Baz Mohammad Sherzad, a senior health official in Nangarhar province, of which Jalalabad is the capital, said nine deaths had been confirmed so far.

Fighting erupted soon after the attack and gunfire could be heard, according to witnesses.

Ahmadzia Abdulzai, a spokesman for the Nangarhar government, said police and civilians were among the casualties.
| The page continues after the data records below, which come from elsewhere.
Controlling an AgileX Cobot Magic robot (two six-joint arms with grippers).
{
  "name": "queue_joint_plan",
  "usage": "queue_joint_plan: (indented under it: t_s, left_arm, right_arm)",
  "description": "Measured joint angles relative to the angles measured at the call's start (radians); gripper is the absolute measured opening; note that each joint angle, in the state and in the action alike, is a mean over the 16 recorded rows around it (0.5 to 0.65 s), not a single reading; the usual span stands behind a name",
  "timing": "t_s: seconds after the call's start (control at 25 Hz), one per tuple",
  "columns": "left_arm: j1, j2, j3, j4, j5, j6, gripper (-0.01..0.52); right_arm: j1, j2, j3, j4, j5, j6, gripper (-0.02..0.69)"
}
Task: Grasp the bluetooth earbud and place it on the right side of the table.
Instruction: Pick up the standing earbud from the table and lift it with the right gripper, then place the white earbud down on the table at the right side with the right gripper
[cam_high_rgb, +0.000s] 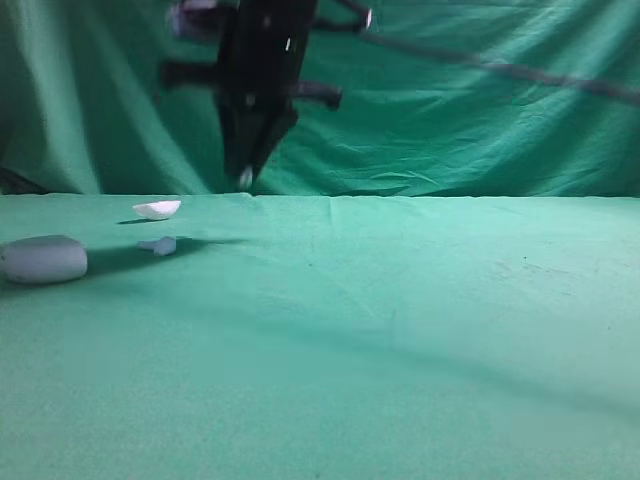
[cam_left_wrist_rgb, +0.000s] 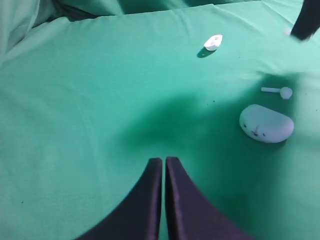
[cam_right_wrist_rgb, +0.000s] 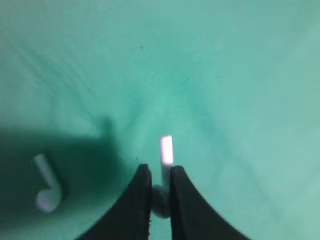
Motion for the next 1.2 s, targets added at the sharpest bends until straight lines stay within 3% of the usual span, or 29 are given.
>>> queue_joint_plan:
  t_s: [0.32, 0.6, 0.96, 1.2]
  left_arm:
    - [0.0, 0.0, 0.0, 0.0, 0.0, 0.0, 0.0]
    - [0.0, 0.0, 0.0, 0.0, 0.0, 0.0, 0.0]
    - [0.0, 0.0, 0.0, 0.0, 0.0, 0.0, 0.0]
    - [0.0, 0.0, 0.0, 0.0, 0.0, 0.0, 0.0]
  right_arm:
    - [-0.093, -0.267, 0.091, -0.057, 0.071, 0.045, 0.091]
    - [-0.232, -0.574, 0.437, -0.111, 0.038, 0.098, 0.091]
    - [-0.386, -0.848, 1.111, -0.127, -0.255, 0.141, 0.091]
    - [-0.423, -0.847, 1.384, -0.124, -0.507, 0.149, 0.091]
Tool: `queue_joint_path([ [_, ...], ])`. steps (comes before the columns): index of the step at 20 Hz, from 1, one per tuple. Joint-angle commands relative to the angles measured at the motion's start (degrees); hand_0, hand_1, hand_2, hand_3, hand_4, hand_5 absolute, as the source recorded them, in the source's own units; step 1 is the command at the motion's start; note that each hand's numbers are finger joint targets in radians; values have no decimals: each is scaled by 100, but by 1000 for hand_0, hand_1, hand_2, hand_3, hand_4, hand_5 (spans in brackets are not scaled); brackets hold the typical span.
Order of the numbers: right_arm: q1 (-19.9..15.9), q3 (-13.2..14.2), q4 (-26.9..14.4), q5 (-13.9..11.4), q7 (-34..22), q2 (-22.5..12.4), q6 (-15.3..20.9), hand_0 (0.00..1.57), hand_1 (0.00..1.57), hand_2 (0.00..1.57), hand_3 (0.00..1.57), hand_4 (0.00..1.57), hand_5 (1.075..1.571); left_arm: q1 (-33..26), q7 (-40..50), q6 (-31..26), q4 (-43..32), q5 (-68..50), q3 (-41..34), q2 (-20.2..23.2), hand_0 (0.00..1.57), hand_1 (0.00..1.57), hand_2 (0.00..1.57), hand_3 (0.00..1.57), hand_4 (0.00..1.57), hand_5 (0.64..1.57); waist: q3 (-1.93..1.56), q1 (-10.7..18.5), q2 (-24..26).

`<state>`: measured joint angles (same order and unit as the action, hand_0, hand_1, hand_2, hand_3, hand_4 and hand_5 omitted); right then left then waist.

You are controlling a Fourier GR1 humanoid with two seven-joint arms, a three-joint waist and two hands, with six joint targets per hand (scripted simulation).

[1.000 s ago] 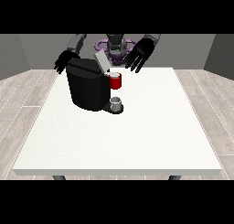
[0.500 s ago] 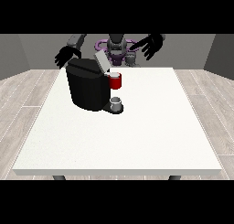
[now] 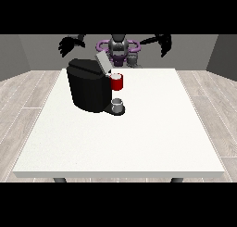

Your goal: Insert the coffee pod into the coffee machine and close the lid

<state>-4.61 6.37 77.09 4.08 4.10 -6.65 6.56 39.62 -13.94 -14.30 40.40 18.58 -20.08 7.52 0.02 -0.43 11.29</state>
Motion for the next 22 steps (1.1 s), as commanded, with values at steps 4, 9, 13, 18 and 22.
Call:
queue_joint_path([
  [4,-592,-119,701,132,-690,-366,-393,0,0,0,0,0,1571,-639,-33,82,190,-434,-210,-262,0,0,0,0,0,1571,1,157,200],
  [9,-557,-141,531,168,-282,-356,-643,0,0,0,0,0,1571,-914,146,-260,660,-751,-26,-617,0,0,0,0,135,1571,-4,657,179],
  [13,-829,-292,598,15,-724,-495,-731,0,0,0,0,0,1571,-1352,140,-304,1083,-847,109,-661,0,0,0,0,0,1571,-3,814,178],
  [18,-1046,-651,572,-408,-607,-263,-597,0,0,0,0,215,1571,-1588,444,-359,1780,-1136,376,-718,0,0,0,0,112,1571,-3,847,-55],
  [22,-1477,-498,378,-363,-792,-288,-615,0,0,0,0,123,1571,-1865,744,-259,2355,-1346,558,-747,0,0,0,0,0,1571,-3,898,-330],
])
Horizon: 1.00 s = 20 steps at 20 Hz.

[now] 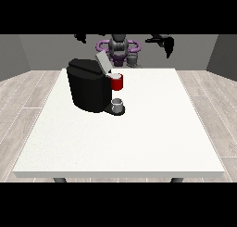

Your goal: Insert the coffee pod into the coffee machine and close the lid

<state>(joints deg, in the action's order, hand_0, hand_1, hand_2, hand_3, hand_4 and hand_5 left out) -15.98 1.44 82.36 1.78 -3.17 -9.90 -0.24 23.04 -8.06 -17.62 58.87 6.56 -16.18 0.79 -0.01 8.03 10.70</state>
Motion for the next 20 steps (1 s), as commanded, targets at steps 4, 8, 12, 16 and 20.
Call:
queue_joint_path([
  [4,-75,41,-365,110,357,184,-207,0,0,0,0,0,1571,-460,543,13,1010,-517,196,45,0,0,0,0,0,1571,-1,26,-380],
  [8,-889,313,-753,197,-10,51,-183,0,0,0,0,0,1571,-656,265,266,1317,-331,586,-75,0,0,0,0,0,1571,0,29,-777],
  [12,-925,343,-1086,152,425,133,-219,0,0,0,0,0,1571,-831,412,398,1635,-439,526,1,0,0,0,0,0,1571,0,-73,-983],
  [16,-1074,266,-1325,0,424,151,-225,0,0,0,0,0,1571,-982,431,44,1852,-735,345,481,0,0,0,0,0,1571,1,-84,-1065],
  [20,-1323,191,-1629,-141,511,187,-260,0,0,0,0,0,1571,-904,452,345,1965,-816,387,377,0,0,0,0,0,1571,1,-175,-1185],
])
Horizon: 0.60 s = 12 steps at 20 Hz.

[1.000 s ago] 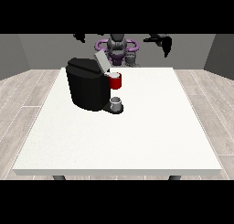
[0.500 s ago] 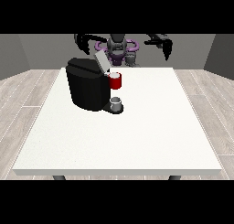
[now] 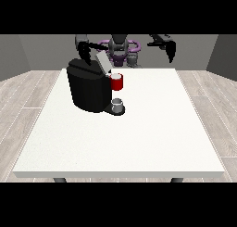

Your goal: Insert the coffee pod into the coffee machine and close the lid

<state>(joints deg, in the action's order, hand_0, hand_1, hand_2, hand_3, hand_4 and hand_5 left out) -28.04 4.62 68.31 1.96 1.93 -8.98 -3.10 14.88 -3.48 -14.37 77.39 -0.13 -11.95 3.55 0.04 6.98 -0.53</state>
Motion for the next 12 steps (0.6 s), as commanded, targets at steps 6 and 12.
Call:
queue_joint_path([
  [6,-603,-33,-423,-178,-37,-12,-101,0,0,0,0,0,1571,207,388,122,174,-400,-107,230,0,0,0,0,124,1571,-4,-86,-180],
  [12,-1039,-13,-668,-252,-156,43,0,0,0,0,0,0,1571,185,47,244,10,-183,42,272,0,0,0,0,0,1571,-4,-92,-354],
])
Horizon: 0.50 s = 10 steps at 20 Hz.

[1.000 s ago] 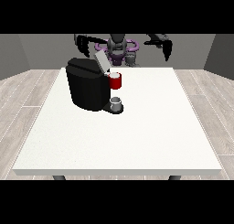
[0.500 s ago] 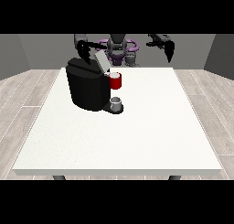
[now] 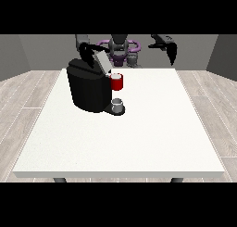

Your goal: Insert the coffee pod into the coffee machine and close the lid

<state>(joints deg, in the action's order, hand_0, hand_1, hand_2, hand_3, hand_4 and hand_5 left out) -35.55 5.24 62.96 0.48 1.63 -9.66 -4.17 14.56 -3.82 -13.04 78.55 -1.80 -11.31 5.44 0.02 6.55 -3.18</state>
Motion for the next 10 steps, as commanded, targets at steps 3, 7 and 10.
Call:
queue_joint_path([
  [3,-91,-155,-165,-74,-60,153,-119,0,0,0,0,0,1571,142,212,103,-94,-138,-61,130,0,0,0,0,0,1571,-2,-148,54],
  [7,-159,-254,-322,-291,307,333,112,0,0,0,0,0,1571,85,-118,344,-61,172,131,22,0,0,0,0,0,1571,-2,-88,-105],
  [10,-531,-41,-378,-134,68,146,-12,0,0,0,0,0,1571,-16,-150,176,-108,-33,45,102,0,0,0,0,24,1571,-1,45,-80],
])
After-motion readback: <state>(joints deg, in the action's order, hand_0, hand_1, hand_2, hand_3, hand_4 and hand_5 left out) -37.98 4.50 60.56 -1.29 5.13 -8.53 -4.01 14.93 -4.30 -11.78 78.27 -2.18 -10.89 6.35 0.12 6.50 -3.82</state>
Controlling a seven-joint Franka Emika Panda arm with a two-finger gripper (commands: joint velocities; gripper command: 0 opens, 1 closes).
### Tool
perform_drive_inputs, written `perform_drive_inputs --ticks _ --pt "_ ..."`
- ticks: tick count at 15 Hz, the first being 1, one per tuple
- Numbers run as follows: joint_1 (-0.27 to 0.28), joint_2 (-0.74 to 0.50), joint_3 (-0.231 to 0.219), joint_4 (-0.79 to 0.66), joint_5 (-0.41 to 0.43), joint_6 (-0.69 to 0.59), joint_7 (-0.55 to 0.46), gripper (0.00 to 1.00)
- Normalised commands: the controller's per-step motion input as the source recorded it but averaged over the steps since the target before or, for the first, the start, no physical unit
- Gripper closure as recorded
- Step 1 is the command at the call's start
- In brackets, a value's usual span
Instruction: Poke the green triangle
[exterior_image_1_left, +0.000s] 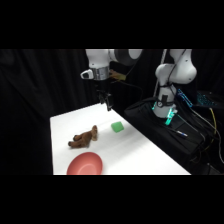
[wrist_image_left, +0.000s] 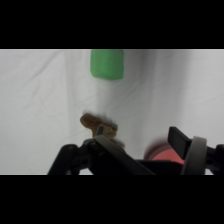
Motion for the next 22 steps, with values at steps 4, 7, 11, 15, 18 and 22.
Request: perform_drive_inputs --ticks 4,7,11,15,18,22 --pt "-0.035 -0.09 0.0 -0.09 0.045 0.05 -0.04 0.0" --pt "-0.075 -0.3 -0.044 -0.34 0.107 0.18 -0.14 0.0" --pt "-0.107 -0.39 -0.089 -0.45 0.113 0.26 -0.2 0.0" --pt "-0.089 -0.4 -0.095 -0.45 0.132 0.29 -0.27 0.29" --pt "-0.049 -0.35 -0.073 -0.42 0.152 0.29 -0.26 0.63" --pt "-0.016 -0.12 -0.055 -0.33 0.168 0.4 -0.26 1.0"
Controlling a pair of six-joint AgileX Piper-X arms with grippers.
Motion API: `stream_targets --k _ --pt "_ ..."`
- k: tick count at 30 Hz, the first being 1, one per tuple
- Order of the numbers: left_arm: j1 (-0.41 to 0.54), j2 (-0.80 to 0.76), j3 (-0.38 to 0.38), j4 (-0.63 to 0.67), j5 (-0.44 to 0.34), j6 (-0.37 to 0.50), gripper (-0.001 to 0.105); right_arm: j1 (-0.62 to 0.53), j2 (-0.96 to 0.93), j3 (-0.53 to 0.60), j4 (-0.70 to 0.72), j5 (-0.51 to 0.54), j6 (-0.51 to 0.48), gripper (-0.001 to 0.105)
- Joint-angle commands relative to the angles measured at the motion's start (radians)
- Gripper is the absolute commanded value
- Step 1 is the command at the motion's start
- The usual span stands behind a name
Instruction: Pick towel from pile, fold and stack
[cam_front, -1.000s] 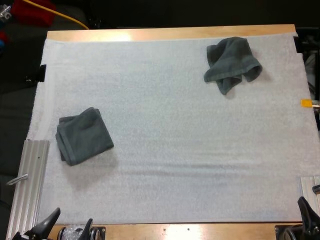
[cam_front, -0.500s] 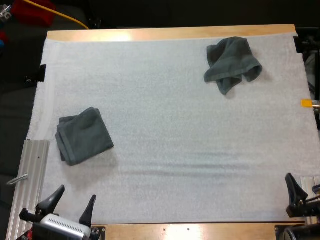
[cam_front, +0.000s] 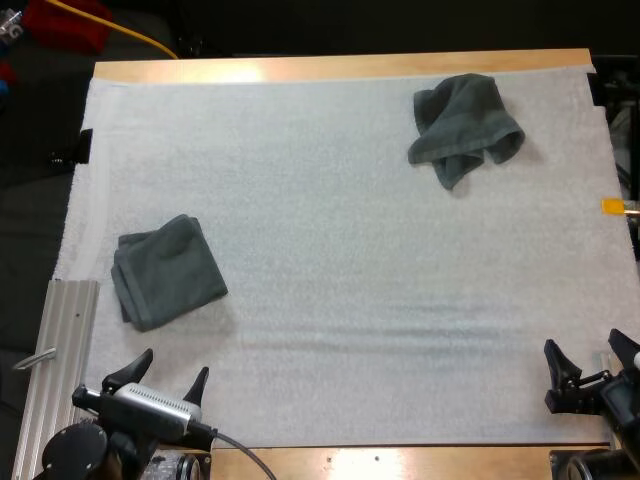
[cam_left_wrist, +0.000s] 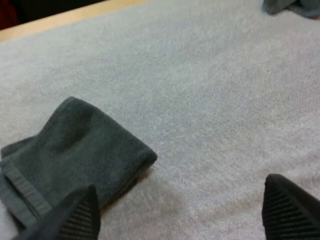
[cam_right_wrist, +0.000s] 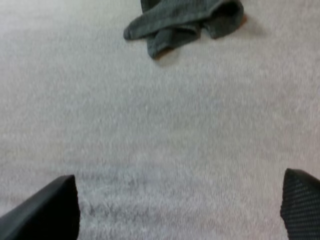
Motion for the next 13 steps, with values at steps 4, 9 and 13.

He described the scene as “chaotic”.

The Taliban later claimed responsibility for the attack, saying suicide bombers had entered the bank when Afghan security forces were collecting their salaries.

The motive for the attack was not immediately clear, although co-ordinated assaults by the Taliban against government buildings and military bases have increased in recent years, especially in eastern provinces near the Pakistan border.

Taliban fighters often dress in the uniforms of Afghan security forces, or as women, at the start of such attacks.

It is rare for the Taliban to launch complex attacks with robbery as their primary motive.

Violence across Afghanistan last year reached its worst levels since the Taliban were toppled by US-backed Afghan forces in 2001, with civilian and military casualties at record levels, despite the presence of about 150,000 foreign troops.

Witness accounts

“I was inside the bank when seven gunmen in border police uniform attacked,”  a government employee who identified himself only as Salman and was wounded in the attack, said.

“My brother was killed by them,” he said.

Another witness, Sediqullah Momand, said: “They shot the bank tellers first. I saw dead and wounded people inside the bank.”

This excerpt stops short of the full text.